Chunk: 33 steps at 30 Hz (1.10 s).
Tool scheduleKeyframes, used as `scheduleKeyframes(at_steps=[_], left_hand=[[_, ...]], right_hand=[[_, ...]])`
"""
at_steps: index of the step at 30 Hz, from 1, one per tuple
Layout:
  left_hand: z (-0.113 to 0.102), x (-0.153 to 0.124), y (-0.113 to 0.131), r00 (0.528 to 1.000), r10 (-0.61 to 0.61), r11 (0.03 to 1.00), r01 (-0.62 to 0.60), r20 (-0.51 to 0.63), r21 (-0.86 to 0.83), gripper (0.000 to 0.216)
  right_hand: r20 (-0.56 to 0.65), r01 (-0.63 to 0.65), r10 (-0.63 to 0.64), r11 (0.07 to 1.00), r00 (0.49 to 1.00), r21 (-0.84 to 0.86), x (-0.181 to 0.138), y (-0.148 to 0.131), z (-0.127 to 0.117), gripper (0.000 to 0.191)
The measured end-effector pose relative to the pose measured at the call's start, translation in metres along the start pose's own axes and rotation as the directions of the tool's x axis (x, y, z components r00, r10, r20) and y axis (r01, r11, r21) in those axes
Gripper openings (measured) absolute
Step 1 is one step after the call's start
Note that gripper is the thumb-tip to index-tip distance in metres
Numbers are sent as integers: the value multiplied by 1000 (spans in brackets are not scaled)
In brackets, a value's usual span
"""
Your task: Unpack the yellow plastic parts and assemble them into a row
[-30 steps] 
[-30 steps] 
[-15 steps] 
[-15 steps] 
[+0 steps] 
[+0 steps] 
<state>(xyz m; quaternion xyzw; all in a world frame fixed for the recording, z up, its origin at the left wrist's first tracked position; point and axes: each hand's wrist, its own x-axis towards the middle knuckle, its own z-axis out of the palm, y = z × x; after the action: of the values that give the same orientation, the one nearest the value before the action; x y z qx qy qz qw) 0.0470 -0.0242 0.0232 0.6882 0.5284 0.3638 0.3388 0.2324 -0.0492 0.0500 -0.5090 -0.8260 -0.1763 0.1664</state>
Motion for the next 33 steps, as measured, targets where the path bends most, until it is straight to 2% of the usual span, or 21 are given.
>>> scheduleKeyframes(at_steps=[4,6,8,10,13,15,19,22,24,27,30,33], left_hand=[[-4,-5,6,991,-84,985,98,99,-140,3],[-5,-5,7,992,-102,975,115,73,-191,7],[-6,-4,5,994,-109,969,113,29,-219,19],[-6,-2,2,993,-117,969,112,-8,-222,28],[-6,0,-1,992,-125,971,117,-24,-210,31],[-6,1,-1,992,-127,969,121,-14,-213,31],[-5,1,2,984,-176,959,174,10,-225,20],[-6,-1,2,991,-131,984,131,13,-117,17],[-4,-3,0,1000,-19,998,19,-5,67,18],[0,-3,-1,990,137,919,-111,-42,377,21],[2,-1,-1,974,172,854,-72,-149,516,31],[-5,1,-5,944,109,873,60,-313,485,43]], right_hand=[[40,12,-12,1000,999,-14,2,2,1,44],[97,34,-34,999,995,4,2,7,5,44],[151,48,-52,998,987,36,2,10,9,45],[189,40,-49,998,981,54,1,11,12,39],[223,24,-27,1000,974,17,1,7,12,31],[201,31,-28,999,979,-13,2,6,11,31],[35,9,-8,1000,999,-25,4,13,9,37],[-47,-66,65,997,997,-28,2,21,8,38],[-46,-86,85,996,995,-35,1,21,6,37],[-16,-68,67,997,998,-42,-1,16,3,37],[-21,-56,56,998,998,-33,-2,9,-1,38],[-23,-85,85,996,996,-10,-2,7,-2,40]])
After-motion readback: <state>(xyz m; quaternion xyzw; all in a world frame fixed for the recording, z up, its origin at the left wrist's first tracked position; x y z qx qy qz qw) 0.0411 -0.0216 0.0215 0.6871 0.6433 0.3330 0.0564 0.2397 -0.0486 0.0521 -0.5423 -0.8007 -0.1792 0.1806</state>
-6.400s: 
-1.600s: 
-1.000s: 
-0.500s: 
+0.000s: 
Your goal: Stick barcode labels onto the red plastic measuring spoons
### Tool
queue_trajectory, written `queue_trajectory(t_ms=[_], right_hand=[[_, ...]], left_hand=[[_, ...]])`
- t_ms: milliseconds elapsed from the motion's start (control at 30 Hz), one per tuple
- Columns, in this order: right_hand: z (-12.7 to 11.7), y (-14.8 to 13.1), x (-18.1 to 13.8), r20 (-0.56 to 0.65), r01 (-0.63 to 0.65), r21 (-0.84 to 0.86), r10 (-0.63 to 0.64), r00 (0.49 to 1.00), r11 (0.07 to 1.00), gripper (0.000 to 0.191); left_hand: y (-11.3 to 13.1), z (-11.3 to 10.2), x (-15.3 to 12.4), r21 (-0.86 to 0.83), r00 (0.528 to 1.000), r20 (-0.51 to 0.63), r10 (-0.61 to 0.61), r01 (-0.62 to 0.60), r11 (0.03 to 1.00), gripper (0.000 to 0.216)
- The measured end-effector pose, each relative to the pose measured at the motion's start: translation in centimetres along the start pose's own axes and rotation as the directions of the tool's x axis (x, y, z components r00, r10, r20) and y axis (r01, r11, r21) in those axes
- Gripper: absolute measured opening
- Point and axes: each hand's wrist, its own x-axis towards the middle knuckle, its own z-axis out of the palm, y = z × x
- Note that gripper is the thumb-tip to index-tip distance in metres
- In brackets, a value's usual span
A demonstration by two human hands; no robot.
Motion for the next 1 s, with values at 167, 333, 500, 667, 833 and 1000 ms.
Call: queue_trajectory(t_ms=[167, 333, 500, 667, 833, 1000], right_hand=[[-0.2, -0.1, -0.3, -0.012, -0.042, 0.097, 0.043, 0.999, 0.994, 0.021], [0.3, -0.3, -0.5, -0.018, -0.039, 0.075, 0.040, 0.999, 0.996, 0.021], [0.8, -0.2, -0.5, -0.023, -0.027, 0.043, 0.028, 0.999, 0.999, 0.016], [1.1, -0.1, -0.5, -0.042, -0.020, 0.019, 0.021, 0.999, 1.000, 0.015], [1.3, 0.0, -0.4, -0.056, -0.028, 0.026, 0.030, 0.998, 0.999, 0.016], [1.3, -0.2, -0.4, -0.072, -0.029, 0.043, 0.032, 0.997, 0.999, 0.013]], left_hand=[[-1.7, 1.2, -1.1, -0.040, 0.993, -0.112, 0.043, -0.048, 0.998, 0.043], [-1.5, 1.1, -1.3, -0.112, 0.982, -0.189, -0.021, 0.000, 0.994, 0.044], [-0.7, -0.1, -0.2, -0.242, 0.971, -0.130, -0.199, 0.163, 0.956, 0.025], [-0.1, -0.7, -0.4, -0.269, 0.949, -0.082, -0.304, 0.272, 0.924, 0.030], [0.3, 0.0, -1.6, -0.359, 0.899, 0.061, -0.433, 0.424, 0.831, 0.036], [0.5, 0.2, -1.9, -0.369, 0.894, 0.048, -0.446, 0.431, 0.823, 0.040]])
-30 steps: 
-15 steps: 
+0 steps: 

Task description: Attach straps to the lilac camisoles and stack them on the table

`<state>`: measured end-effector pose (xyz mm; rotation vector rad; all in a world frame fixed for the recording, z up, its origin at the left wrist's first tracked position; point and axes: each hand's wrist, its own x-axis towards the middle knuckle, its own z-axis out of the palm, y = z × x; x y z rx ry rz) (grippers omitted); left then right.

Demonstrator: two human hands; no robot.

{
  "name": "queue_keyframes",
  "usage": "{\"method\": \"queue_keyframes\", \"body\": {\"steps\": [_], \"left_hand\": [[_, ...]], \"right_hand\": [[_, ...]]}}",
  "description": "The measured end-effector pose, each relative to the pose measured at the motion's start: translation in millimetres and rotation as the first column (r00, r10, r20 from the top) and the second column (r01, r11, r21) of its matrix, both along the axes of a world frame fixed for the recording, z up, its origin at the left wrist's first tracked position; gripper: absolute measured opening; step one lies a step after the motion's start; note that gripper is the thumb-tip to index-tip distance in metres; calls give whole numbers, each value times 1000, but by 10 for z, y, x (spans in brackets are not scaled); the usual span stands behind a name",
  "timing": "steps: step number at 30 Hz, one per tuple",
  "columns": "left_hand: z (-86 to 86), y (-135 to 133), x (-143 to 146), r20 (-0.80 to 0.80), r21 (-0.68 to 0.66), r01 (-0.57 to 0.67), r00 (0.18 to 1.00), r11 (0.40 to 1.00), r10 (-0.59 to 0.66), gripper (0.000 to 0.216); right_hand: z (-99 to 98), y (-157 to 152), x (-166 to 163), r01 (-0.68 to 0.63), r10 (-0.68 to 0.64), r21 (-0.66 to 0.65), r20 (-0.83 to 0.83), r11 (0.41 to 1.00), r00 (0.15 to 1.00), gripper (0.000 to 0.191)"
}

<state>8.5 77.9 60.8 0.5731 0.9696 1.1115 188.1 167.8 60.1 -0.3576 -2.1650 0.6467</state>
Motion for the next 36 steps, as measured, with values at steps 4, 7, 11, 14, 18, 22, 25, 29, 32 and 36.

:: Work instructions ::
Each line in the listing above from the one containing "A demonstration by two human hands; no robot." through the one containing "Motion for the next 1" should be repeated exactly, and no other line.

:: Your solution ::
A demonstration by two human hands; no robot.
Motion for the next 1 s, with values at 167, 333, 500, 667, 833 and 1000 ms.

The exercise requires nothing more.